Par ailleurs, ce marquage CE ne peut s'appliquer qu'aux jouets fabriqués conformément aux normes, et, dans ce cas, le fabricant ou le responsable de la mise sur le marché doit tenir à la disposition des contrôleurs une description des moyens par lesquels le fabricant justifie la conformité de la production aux normes (or, en l'espèce, le rapport du laboratoire chinois ne porte aucune indication sur la nature des tests réalisés, aucune mesure de résistance des jouets à l'arrachage n'est produite), et des renseignements détaillés concernant la conception et la fabrication des jouets, que Mme L n'a pas pu produire.

Enfin, les jouets mis sur le marché français ne bénéficiaient pas non plus de l'attestation "CE de type".

Dès lors, l'élément matériel de la tromperie est constitué par le fait que Mme L a mis sur le marché des produits non conformes à la réglementation. La prévenue étant PDG d'une entreprise d'import-export qui en particulier avec la Chine aurait dû et aurait parfaitement pu faire contrôler les produits de façon à établir s'ils étaient ou non conformes à la réglementation, les rapports du laboratoire chinois n'étant ni suffisants ni probants, et aurait également dû exiger un dossier du fabricant; dès lors qu'elle s'en est abstenu, l'élément intentionnel de l'infraction visée à la prévention est également établie.

La prévenue ne saurait soutenir qu'elle n'a pas été en mesure de demander une expertise contradictoire dès lors que l'infraction lui a été notifiée par le contrôleur ainsi que par les services de police, le 6 avril 2000, à la demande du parquet, et qu'elle déclare expressément qu'elle ne demandait pas d'expertise contradictoire.
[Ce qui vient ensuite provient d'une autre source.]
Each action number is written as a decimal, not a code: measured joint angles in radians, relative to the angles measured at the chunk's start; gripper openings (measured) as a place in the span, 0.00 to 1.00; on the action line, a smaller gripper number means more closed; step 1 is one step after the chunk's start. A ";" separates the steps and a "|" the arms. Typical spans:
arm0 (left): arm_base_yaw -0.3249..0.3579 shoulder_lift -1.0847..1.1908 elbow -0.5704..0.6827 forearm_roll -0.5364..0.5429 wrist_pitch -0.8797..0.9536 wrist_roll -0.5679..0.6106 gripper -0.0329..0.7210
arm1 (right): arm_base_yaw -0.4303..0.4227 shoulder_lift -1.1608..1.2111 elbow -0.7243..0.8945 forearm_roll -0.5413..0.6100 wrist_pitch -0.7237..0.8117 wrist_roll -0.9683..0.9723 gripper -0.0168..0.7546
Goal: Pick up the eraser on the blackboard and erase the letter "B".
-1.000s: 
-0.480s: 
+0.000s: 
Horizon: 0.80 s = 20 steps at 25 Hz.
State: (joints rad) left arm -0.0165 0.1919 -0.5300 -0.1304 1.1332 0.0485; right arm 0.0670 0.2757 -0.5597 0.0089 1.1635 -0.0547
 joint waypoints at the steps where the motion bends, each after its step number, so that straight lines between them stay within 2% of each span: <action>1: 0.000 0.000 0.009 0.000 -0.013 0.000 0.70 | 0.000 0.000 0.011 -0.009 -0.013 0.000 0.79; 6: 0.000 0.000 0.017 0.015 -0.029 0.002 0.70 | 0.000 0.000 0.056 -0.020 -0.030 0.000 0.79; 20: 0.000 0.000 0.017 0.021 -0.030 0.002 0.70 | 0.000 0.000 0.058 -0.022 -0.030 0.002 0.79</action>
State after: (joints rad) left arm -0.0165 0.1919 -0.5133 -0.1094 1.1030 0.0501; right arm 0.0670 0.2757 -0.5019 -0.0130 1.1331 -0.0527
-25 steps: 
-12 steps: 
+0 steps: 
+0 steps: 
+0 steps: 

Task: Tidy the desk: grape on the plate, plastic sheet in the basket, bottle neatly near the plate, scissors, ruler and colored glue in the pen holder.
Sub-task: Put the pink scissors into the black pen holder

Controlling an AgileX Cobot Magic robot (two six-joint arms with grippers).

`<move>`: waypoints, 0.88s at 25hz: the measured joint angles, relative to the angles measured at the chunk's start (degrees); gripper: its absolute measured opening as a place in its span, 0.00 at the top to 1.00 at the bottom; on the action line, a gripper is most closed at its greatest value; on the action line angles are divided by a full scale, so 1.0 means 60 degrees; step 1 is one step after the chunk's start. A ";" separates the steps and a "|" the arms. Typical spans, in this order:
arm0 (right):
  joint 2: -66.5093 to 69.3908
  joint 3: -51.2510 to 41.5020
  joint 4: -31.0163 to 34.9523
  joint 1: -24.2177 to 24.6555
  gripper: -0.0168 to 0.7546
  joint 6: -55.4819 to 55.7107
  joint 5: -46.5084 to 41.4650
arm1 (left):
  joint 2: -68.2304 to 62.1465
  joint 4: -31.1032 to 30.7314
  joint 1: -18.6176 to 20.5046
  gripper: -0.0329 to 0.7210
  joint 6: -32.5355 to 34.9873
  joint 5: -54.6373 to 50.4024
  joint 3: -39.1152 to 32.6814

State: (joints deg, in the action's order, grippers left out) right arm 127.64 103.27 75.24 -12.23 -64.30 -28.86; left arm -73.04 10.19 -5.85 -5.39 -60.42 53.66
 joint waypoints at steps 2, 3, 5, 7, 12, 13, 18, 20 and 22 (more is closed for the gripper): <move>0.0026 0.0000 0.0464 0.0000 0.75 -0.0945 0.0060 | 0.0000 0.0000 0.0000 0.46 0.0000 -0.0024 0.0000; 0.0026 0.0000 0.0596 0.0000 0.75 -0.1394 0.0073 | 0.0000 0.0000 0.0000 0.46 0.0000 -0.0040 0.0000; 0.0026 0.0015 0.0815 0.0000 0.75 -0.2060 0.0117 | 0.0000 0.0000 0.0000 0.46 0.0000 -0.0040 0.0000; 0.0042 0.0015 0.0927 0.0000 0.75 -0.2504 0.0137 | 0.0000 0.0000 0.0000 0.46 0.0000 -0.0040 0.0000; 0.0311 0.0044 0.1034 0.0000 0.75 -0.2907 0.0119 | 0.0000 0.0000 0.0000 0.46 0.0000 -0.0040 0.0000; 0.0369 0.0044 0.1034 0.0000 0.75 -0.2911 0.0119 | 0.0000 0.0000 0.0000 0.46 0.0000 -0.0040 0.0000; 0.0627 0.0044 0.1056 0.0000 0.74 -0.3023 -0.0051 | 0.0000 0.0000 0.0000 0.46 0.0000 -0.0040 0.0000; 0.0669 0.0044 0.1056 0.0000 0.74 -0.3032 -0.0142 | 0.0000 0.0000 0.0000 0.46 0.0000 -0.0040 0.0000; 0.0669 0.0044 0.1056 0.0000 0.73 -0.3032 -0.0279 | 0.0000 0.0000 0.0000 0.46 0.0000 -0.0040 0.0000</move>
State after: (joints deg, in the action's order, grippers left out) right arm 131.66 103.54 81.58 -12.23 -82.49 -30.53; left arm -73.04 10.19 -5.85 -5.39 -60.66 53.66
Il convient, en conséquence, de confirmer le jugement déféré tant sur la déclaration de culpabilité que sur le montant de l'amende prononcée, qui est proportionnée à la gravité de l'infraction.

Mme L n'ayant jamais été condamnée jusqu'à présent, la cour fera droit à sa demande de non-inscription de la condamnation au bulletin n° 2 de son casier judiciaire, en réformant sur ce point le jugement déféré.

Par ces motifs, LA COUR, Statuant publiquement et contradictoirement, Reçoit les appels de la prévenue et du Ministère public, Confirme le jugement déféré sur la déclaration de culpabilité et sur le montant de l'amende prononcée, Le réformant pour partie pour le surplus: Ordonne la non-inscription de la condamnation au bulletin numéro 2 du casier judiciaire de Nicole P épouse L. La présente décision est assujettie à un droit fixe de procédure de 120 euros dont est redevable la condamnée.